Shadowrun is largely about mitigating risk, yes. But avoiding a situation that has HIGH RISK written all over it is perfectly fine, so long as there is another less-risky way to accomplish your goals. It's all situational.
If you're hired to break into a guarded facility and steal the plans for a prototype MacGuffin, you have a few options. You could storm in, wipe out everyone you see, and take it. Obviously high risk depending on who you're going up against, how quick HTR backup is, if you'll puss off your Johnson by attracting too much attention, etc.
You could go halfway, sneak in, use non-lethal methods to incapacitate any guards, edit camera footage afterwards, and sneak out again. Medium risk, maybe you'll get spotted, maybe a guard will call for backup before you can knock him out, etc. Still lots of variables.
Or the other extreme, you take time to use some social engineering to schmooze the secretary, find out who their custodial staff is, hack fake credentials and have your infiltrator be the "new guy filling in for Steve", scout the place, locate the item, pull a fire alarm, hide while they lock the place down, wait until night, steal the item, then exfiltrate while no one is looking. Much longer con, more variables and risks but individually they're all more manageable.

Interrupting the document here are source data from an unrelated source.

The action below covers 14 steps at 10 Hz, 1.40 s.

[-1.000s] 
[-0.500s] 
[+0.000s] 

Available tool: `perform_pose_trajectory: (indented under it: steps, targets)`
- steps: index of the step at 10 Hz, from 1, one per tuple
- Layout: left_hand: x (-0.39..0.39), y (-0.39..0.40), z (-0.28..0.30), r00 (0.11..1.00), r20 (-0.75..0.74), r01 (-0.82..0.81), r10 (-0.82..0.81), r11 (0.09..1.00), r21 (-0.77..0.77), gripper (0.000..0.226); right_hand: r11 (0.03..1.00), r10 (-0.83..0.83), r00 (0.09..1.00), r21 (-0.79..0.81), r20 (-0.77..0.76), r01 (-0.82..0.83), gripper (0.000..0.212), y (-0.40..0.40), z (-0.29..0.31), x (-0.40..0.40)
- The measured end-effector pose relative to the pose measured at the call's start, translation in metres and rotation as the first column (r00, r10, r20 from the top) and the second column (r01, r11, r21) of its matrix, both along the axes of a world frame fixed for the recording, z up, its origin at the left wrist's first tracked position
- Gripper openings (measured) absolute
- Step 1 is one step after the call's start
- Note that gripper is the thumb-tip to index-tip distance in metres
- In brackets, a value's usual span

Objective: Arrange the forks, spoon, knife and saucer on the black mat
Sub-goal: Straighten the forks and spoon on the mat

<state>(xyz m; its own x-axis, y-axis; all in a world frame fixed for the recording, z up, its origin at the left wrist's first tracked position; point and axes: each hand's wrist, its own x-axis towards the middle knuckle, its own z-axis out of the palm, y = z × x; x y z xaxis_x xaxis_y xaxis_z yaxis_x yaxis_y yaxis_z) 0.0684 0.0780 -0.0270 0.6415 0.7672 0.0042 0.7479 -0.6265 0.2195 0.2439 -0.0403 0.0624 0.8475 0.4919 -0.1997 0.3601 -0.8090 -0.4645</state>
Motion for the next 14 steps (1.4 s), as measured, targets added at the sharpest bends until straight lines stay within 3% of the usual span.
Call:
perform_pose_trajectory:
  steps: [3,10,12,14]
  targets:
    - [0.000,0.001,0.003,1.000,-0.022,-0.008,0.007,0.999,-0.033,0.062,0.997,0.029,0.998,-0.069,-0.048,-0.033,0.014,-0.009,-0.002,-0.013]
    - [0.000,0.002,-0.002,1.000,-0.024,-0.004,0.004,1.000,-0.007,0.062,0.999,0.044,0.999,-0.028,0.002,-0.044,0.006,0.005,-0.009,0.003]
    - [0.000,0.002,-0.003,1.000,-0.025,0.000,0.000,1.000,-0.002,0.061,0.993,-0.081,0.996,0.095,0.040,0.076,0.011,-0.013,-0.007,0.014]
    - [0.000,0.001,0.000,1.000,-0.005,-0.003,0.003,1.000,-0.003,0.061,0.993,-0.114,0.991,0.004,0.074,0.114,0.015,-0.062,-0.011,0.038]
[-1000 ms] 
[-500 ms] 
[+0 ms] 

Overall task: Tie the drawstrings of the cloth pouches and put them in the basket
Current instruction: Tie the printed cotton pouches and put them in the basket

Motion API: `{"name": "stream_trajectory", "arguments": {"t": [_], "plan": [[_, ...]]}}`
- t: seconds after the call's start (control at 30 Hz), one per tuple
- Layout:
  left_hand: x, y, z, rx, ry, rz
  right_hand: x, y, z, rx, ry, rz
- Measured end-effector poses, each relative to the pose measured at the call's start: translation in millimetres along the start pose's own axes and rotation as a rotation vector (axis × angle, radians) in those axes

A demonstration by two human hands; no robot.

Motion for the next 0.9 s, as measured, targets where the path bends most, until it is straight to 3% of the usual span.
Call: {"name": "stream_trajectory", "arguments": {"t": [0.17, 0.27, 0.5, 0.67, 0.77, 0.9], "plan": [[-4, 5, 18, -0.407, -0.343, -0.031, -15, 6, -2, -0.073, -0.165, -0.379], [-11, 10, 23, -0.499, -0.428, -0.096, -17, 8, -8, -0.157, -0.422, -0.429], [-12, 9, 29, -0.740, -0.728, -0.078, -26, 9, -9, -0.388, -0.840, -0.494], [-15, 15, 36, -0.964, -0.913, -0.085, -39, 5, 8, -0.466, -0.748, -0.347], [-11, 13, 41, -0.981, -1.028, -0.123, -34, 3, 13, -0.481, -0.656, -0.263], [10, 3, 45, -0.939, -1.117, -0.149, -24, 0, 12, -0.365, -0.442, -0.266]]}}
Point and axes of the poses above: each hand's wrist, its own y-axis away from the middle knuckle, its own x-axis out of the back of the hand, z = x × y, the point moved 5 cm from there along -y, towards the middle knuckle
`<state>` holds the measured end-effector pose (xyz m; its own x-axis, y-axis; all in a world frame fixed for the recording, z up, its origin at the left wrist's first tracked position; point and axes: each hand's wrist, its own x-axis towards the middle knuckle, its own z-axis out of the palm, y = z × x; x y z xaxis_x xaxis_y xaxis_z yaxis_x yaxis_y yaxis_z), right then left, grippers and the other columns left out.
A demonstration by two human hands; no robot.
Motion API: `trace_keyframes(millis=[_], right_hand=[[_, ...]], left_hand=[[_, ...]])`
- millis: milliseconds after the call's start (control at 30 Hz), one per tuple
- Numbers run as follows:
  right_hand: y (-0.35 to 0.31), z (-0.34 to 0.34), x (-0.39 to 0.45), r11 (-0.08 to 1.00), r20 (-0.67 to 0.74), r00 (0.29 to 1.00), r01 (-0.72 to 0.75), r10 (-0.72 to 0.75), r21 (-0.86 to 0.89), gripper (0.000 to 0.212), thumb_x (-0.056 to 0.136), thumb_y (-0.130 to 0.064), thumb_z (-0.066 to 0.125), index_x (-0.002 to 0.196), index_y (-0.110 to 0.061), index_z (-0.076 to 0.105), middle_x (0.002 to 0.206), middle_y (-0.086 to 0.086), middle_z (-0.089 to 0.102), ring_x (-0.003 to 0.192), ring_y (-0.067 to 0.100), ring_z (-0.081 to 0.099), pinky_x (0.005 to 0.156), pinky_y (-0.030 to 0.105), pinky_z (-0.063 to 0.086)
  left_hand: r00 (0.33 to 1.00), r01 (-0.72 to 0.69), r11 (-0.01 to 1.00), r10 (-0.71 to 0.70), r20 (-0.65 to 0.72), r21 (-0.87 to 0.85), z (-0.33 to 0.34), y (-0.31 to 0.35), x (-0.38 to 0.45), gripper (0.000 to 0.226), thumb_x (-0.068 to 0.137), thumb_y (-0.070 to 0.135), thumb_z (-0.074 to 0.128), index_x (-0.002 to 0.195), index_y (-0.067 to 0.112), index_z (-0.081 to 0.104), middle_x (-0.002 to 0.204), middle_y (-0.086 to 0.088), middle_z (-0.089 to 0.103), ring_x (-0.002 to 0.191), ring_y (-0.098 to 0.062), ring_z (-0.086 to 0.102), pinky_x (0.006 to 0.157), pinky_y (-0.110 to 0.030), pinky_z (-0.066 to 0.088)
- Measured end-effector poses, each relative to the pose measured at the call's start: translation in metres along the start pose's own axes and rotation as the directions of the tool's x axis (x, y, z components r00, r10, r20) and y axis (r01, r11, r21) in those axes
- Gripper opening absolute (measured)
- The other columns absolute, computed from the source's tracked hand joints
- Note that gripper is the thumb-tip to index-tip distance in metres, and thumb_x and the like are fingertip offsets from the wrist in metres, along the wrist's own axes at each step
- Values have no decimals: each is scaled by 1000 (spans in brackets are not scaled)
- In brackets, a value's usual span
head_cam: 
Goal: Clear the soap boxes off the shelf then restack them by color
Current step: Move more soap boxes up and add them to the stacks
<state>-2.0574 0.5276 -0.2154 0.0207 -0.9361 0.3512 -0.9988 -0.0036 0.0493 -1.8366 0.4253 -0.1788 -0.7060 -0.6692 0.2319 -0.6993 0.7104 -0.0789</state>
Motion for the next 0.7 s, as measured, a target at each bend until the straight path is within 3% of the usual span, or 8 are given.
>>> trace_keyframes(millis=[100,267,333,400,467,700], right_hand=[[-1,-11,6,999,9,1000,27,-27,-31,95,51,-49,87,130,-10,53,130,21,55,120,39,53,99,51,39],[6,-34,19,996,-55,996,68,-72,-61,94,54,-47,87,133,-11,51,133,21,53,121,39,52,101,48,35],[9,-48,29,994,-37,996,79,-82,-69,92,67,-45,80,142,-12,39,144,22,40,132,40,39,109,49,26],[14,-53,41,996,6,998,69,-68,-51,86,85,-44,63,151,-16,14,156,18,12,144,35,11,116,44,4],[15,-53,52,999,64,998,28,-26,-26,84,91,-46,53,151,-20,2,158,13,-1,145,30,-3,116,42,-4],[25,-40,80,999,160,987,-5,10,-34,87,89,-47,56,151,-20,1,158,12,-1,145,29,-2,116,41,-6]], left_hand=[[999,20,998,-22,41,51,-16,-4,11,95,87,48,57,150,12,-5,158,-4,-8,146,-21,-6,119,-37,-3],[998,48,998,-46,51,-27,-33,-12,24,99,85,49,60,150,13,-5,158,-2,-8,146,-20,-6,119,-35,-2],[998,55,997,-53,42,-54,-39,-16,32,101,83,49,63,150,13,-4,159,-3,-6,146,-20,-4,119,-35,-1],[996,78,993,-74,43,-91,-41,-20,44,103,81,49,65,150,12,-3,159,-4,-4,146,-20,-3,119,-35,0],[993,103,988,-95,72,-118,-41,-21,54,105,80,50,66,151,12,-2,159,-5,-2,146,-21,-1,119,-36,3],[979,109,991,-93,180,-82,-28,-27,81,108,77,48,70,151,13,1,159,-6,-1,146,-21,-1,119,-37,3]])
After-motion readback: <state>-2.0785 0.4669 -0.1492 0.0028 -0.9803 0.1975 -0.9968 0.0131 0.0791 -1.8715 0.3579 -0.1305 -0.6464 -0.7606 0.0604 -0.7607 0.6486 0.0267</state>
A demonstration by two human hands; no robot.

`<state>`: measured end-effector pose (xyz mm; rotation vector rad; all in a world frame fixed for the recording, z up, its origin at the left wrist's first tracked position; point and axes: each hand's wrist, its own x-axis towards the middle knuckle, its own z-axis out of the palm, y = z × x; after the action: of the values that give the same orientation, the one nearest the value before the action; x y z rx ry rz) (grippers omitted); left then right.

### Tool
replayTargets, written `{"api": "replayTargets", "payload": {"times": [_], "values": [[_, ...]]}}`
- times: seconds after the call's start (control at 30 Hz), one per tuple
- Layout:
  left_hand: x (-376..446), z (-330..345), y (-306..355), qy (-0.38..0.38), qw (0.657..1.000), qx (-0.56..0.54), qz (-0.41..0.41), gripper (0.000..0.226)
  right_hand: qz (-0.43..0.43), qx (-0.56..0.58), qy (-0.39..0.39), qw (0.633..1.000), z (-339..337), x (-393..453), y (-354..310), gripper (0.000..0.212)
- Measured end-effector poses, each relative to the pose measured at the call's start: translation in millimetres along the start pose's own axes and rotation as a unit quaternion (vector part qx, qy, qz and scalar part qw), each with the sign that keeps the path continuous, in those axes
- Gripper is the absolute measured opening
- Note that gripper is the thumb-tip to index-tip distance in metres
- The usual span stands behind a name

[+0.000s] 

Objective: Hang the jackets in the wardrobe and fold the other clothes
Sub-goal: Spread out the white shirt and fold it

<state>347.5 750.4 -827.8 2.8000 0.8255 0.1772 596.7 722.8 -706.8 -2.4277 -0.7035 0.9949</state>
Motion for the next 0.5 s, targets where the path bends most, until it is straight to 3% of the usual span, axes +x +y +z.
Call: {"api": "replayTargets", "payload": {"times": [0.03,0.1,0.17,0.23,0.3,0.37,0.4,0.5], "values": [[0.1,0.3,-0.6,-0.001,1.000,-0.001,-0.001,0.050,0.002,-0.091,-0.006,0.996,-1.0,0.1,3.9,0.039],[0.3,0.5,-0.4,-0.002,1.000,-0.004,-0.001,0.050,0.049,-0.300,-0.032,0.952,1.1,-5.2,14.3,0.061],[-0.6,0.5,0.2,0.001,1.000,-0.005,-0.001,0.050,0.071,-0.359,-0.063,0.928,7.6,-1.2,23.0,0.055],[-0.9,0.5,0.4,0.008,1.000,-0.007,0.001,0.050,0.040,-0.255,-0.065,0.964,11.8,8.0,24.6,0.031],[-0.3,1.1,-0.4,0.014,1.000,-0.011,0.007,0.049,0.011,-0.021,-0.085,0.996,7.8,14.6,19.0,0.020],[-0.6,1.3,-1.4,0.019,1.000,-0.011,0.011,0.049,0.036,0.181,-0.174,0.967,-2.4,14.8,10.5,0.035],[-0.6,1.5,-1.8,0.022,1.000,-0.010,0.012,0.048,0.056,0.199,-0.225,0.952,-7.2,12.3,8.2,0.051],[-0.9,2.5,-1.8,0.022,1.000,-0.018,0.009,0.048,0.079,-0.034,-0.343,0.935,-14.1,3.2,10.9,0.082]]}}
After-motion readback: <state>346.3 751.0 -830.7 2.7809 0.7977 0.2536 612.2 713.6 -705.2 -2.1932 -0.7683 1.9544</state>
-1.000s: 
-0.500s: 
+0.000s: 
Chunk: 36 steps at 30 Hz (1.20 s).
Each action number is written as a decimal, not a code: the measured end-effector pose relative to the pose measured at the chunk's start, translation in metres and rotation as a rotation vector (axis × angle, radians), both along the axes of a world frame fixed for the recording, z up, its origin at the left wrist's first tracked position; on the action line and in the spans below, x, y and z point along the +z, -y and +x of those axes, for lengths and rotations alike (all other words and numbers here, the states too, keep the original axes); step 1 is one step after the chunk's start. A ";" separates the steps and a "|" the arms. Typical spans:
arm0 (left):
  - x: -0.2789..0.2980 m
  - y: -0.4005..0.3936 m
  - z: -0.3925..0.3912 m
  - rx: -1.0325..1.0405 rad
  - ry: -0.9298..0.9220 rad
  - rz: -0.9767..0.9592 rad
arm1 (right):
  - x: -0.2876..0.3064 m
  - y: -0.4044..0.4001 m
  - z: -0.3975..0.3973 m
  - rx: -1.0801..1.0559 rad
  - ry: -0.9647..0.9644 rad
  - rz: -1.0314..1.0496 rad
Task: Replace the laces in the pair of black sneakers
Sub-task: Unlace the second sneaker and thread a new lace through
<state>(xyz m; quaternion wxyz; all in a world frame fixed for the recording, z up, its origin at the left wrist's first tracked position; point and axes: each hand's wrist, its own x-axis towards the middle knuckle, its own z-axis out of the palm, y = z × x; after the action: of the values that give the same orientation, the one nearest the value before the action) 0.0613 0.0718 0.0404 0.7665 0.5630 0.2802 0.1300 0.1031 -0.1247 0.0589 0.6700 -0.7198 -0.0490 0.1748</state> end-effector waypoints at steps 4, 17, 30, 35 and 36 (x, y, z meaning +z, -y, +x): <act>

Now, which one of those is the "right" way to finish the run? It all depends on variables: how well can you pull each of those off, what does the Johnson want, who is on your team, how much time do you have, how well do you know the target, and many, many more.
Shadowrun, and nearly every tabletop game for that matter, is a game of chance at its heart. If it wasn't, they would bother having dice to roll at all.